From 2004 until 2019, Geywitz was a member of the Landtag of Brandenburg. Among other committee assignments, she served on the Budget Committee from 2009 until 2014. She was always elected in First-past-the-post voting for her electoral district in Potsdam, until she was defeated in the 2019 state election by Greens candidate Marie Schäffer.

From 2008 until 2013, Geywitz served as deputy chairwoman of the SPD in Brandenburg, under the leadership of its chairman Matthias Platzeck. From 2013 until 2017, she was the party's Secretary General, this time under chairman Dietmar Woidke.

In the negotiations to form a fourth cabinet under Chancellor Angela Merkel following the 2017 elections, Geywitz was part of her party's delegation.

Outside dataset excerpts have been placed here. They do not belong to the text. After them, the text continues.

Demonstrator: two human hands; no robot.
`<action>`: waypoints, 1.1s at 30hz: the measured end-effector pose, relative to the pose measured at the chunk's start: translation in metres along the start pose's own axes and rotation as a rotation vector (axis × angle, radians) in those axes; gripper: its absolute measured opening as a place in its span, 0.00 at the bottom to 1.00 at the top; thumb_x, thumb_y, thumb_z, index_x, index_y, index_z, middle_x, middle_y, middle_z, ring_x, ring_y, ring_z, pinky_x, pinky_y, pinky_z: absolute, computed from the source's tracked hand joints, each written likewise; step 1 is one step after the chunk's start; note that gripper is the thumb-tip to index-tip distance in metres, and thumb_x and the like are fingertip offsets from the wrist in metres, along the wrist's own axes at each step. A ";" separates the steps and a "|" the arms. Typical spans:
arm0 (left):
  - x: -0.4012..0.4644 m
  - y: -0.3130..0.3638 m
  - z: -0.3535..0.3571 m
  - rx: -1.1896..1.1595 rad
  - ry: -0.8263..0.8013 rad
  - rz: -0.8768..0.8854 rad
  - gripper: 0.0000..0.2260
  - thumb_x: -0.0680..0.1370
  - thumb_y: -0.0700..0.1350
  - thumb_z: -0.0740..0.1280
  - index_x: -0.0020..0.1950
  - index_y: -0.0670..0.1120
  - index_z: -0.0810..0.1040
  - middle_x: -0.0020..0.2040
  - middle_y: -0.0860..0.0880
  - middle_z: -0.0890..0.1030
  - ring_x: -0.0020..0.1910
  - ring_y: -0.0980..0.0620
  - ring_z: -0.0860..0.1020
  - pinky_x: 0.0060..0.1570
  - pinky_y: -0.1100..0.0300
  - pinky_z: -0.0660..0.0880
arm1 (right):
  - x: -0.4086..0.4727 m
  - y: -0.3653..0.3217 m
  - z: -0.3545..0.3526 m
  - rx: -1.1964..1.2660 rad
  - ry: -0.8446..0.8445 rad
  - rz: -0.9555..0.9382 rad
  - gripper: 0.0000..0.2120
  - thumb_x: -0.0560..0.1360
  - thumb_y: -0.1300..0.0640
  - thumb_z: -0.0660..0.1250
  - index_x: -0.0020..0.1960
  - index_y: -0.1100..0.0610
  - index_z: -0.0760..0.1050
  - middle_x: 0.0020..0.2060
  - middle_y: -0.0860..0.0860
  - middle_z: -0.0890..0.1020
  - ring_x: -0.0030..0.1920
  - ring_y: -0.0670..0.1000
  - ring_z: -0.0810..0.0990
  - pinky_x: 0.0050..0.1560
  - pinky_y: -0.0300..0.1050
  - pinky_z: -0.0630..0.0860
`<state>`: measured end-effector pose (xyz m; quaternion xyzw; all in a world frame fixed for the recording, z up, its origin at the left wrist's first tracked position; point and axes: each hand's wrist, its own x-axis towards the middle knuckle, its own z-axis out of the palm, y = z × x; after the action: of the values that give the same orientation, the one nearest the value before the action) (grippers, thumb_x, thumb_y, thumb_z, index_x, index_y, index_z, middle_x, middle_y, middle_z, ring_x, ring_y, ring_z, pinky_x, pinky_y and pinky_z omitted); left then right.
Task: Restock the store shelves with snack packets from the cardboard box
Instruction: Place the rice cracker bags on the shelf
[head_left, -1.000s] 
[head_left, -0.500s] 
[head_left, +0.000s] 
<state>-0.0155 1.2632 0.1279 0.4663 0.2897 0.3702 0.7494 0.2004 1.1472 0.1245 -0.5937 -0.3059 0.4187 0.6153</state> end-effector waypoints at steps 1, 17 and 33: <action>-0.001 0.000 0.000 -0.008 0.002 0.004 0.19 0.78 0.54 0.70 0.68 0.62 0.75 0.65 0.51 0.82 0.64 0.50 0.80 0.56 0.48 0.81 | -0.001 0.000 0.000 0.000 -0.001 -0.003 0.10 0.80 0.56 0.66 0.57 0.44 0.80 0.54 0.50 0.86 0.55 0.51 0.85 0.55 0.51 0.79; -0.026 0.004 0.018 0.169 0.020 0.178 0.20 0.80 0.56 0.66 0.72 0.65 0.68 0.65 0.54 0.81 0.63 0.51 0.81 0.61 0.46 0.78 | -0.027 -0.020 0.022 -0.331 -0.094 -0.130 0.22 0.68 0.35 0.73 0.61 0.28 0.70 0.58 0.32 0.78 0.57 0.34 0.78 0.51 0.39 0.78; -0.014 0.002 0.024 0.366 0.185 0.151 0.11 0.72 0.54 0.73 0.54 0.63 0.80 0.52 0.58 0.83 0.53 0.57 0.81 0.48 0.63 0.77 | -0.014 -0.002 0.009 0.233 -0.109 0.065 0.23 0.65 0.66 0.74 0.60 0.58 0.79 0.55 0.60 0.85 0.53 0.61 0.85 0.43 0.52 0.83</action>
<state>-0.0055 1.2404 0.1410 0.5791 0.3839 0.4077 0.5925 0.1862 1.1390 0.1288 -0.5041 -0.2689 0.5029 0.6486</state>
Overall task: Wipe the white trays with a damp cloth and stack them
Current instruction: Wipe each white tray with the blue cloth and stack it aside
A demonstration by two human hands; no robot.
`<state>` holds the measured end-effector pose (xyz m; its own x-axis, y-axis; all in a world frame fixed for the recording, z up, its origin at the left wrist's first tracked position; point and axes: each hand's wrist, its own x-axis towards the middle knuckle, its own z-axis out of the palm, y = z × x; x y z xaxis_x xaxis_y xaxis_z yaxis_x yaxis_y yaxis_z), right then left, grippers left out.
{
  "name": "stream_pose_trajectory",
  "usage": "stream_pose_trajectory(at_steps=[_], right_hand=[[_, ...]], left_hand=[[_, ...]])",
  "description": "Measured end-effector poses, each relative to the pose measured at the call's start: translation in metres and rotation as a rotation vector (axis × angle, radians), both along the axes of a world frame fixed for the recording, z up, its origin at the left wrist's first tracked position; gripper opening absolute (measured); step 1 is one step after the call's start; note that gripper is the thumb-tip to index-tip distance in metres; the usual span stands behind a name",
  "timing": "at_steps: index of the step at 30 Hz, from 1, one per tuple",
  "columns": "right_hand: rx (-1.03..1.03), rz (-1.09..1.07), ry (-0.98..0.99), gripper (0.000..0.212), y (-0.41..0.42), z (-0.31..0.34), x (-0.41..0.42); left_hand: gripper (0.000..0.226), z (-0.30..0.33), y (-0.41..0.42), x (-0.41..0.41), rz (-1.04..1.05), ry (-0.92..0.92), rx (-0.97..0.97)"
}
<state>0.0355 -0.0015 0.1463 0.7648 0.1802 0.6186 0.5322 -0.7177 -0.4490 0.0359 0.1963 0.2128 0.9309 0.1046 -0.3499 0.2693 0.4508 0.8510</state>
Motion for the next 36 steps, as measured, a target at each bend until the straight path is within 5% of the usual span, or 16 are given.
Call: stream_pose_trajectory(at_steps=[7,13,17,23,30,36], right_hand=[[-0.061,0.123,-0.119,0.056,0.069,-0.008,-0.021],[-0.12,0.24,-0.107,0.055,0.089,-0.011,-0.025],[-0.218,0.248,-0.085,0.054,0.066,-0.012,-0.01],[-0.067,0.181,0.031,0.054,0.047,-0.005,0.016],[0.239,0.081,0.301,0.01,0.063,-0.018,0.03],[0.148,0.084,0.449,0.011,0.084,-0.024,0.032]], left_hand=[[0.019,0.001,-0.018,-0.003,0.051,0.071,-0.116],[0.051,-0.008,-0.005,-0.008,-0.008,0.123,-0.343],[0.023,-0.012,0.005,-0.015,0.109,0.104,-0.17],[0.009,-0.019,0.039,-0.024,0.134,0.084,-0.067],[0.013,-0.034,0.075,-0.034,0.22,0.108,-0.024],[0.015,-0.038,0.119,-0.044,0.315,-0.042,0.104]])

In the 2019 SPD leadership election, Geywitz announced that she would run as co-chair, together with incumbent Vice Chancellor Olaf Scholz. They were representative of the party establishment. Competing against five other candidate pairs, they narrowly won the first voting round, gaining 22 per cent of the vote. In the final voting round, she and Scholz were defeated winning 45 per cent of the party base, while Saskia Esken and Norbert Walter-Borjans won with 53 per cent of the vote, drawing support from the youth of the organisation.

At a SPD national convention in 2019, Geywitz was later elected as one of the five deputies of the party's co-chairs Esken and Walter-Borjans. in December 2021, she was re-elected at the SPD national convention .

Since 2020, Geywitz has been working for the Brandenburg Court of Audit.

===Minister for Housing, Urban Development and Building, 2021–present===
On 6 December 2021, Geywitz was announced as Federal Minister for Housing, Urban Development and Building in the Scholz cabinet.

In October 2023, Geywitz participated in the first joint cabinet retreat of the German and French governments in Hamburg, chaired by Scholz and President Emmanuel Macron.

==Other activities==
===Corporate boards===
- Deutsche Druck- und Verlagsgesellschaft (DDVG), Member of the Supervisory Board
===Non-profit organizations===
- German Poland Institute (DPI), Member of the Board of Trustees (since 2022)
- Foundation for Polish-German Cooperation, Member of the Board
- Leo Baeck Foundation, Member of the Board of Trustees

==Political positions==
In 2020, following Thomas Oppermann’s death, Geywitz endorsed Dagmar Ziegler as his successor in the office of Vice-President of the German Bundestag.

==Personal life==
Geywitz is married and has three children.